Work request |
Give back all of the data exactly. Leave nothing out.
◆ ◆ ◆
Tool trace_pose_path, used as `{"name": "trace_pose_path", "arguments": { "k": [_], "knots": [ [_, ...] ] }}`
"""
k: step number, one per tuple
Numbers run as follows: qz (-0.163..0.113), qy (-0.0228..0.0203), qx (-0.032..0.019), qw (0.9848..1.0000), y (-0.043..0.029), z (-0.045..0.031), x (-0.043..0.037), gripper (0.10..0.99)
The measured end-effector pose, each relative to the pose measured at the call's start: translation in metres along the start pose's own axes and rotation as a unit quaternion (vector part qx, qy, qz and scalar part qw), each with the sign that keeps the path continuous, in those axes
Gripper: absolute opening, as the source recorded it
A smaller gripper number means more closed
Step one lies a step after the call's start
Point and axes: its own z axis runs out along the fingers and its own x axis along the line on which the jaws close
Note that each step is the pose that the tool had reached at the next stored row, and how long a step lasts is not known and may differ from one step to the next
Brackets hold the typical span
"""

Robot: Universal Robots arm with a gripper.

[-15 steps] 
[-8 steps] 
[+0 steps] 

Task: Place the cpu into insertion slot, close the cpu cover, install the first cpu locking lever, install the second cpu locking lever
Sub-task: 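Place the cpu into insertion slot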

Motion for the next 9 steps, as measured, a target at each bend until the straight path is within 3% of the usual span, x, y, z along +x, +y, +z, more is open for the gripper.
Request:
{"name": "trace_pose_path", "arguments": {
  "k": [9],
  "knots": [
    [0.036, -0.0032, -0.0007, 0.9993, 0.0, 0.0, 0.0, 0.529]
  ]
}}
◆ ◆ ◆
Written solution |
Tool trace_pose_path, used as `{"name": "trace_pose_path", "arguments": { "k": [_], "knots": [ [_, ...] ] }}`
"""
k: step number, one per tuple
Numbers run as follows: qz (-0.163..0.113), qy (-0.0228..0.0203), qx (-0.032..0.019), qw (0.9848..1.0000), y (-0.043..0.029), z (-0.045..0.031), x (-0.043..0.037), gripper (0.10..0.99)
The measured end-effector pose, each relative to the pose measured at the call's start: translation in metres along the start pose's own axes and rotation as a unit quaternion (vector part qx, qy, qz and scalar part qw), each with the sign that keeps the path continuous, in those axes
Gripper: absolute opening, as the source recorded it
A smaller gripper number means more closed
Step one lies a step after the call's start
Point and axes: its own z axis runs out along the fingers and its own x axis along the line on which the jaws close
Note that each step is the pose that the tool had reached at the next stored row, and how long a step lasts is not known and may differ from one step to the next
Brackets hold the typical span
"""

Robot: Universal Robots arm with a gripper.

[-15 steps] 
[-8 steps] 
[+0 steps] 

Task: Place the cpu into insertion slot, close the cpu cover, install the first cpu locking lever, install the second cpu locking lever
Sub-task: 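Place the cpu into insertion slot
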
Motion for the next 9 steps, as measured, a target at each bend until the straight path is within 3% of the usual span, x, y, z along +x, +y, +z, more is open for the gripper.
Request:
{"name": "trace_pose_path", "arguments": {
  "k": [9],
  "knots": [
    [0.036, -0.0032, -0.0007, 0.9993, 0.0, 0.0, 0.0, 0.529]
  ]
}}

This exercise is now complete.